Brief.
All lines in the material below that hold "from" should be found and copied.

Provided records Block Start

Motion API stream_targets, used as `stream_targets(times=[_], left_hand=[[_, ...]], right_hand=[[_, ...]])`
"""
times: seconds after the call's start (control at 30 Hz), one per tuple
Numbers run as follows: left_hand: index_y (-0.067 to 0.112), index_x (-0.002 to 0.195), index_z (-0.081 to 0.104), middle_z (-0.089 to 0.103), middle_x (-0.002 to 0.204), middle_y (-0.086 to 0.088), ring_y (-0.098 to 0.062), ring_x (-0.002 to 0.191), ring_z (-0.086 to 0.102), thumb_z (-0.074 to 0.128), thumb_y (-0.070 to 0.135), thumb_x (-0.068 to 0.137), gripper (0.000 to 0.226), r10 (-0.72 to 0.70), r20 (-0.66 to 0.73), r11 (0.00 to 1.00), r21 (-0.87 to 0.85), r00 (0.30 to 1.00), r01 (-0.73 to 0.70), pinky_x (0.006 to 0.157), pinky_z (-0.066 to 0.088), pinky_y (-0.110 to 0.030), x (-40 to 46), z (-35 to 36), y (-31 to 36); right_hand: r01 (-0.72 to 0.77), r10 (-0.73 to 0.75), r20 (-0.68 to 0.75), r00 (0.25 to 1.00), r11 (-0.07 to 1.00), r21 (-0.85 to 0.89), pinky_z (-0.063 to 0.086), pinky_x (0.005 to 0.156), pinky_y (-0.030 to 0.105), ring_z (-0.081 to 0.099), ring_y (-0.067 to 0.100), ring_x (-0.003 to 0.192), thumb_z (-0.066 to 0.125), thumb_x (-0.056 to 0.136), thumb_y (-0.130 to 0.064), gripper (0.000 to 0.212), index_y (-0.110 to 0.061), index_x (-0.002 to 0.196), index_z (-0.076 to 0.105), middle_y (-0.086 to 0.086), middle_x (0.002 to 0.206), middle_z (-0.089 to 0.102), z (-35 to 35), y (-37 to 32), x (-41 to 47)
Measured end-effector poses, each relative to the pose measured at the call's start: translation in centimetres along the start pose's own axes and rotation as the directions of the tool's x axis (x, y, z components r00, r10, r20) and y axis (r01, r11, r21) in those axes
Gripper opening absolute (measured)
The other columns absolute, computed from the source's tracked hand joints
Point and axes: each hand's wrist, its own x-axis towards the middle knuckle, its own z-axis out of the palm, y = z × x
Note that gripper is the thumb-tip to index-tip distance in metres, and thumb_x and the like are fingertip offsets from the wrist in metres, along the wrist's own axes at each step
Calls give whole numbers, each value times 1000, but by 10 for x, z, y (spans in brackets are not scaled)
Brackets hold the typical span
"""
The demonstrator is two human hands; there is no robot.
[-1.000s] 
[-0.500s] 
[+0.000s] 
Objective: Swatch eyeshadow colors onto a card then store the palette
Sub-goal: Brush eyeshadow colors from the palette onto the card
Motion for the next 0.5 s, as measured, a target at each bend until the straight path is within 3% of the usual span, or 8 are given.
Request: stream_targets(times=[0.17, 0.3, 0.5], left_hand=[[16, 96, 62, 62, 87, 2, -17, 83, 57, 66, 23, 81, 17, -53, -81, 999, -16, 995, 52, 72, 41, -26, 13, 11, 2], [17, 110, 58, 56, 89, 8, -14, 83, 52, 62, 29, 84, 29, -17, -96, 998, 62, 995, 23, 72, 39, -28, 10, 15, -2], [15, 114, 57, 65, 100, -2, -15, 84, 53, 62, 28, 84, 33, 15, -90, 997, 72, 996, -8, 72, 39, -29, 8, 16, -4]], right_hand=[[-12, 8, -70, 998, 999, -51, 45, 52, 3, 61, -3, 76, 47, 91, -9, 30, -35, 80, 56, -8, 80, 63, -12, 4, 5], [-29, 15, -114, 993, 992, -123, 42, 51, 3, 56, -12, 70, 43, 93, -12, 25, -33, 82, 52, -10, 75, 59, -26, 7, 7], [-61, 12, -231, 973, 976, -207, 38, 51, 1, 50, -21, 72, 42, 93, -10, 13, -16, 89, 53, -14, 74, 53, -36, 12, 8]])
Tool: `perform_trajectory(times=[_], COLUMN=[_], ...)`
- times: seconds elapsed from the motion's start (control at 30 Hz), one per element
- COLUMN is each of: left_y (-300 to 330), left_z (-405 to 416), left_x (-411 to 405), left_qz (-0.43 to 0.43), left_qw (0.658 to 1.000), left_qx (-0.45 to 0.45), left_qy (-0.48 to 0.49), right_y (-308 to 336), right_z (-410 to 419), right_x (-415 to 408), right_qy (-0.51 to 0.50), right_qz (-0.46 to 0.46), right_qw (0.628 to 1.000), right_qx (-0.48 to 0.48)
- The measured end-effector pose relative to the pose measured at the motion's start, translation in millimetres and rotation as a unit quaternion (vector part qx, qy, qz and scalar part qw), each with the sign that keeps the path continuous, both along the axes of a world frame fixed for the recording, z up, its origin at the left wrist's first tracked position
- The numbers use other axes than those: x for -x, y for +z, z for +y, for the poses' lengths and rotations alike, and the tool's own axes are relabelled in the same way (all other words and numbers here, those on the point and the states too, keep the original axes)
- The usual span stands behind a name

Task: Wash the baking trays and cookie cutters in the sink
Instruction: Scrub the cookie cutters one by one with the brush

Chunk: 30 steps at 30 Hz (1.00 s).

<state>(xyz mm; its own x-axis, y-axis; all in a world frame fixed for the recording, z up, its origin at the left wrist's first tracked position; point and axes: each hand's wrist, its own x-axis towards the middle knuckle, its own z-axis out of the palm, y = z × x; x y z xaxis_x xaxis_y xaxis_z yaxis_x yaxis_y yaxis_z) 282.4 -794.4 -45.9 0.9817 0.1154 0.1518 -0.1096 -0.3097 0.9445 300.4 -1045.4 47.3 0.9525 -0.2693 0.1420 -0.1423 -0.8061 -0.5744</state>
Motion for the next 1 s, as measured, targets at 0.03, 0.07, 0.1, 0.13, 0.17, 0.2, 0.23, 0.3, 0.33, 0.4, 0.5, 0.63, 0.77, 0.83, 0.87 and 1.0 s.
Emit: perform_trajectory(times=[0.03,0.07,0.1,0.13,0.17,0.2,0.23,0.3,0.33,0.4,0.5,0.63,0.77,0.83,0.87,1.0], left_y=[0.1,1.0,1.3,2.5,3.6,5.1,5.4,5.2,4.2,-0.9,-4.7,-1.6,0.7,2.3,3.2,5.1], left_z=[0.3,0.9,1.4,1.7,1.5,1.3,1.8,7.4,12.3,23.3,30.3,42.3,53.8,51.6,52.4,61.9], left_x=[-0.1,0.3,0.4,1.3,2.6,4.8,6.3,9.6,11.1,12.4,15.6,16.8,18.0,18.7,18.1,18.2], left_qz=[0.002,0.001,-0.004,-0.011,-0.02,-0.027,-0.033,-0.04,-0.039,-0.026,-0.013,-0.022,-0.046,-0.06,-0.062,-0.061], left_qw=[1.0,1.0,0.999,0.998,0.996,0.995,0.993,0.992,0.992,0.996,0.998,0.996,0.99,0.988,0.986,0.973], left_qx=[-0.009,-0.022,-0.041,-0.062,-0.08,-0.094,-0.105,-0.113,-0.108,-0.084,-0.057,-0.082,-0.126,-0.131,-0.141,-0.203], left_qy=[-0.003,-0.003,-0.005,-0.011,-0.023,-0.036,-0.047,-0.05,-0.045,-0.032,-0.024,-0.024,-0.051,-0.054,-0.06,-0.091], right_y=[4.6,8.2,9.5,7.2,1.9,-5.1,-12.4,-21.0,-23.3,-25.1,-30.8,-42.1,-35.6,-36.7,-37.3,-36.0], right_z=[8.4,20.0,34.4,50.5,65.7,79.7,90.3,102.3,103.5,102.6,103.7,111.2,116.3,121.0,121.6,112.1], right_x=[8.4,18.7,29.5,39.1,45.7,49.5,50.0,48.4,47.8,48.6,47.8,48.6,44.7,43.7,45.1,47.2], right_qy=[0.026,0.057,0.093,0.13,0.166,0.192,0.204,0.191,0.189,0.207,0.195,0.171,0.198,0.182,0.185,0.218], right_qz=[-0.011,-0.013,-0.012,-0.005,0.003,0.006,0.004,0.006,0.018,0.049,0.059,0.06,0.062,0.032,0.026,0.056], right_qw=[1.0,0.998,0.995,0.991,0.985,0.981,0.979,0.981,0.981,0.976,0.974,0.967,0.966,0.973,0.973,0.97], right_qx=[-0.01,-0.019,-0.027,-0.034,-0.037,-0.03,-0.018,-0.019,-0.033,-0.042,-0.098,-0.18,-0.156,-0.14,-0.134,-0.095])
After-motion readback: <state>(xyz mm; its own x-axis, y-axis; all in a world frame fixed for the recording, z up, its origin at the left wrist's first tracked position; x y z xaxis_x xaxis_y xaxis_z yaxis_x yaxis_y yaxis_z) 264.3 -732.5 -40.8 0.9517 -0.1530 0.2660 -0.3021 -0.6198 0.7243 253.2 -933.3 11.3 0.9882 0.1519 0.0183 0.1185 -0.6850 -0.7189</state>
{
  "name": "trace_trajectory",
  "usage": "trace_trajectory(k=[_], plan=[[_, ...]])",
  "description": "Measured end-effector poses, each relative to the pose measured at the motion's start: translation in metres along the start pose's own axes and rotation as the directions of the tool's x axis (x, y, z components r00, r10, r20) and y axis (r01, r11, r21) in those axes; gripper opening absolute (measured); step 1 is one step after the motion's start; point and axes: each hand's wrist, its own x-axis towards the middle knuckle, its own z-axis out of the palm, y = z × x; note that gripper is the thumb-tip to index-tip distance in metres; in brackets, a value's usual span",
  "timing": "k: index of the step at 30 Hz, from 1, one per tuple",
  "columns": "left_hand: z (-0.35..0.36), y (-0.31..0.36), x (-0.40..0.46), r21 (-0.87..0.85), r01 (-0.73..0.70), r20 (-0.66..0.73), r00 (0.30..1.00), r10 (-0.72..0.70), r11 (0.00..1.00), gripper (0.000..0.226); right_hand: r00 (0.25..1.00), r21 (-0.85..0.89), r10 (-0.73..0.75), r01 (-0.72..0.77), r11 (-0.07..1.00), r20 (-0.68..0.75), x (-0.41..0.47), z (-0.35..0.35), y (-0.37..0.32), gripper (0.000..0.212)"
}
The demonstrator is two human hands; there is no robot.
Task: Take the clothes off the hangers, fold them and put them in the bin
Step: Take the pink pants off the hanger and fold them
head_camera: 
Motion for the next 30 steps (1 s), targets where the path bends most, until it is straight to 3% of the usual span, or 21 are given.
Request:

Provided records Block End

Output for this task.
The other columns absolute, computed from the source's tracked hand joints
Note that gripper is the thumb-tip to index-tip distance in metres, and thumb_x and the like are fingertip offsets from the wrist in metres, along the wrist's own axes at each step
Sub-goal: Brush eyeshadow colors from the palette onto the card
- times: seconds elapsed from the motion's start (control at 30 Hz), one per element
  "timing": "k: index of the step at 30 Hz, from 1, one per tuple",

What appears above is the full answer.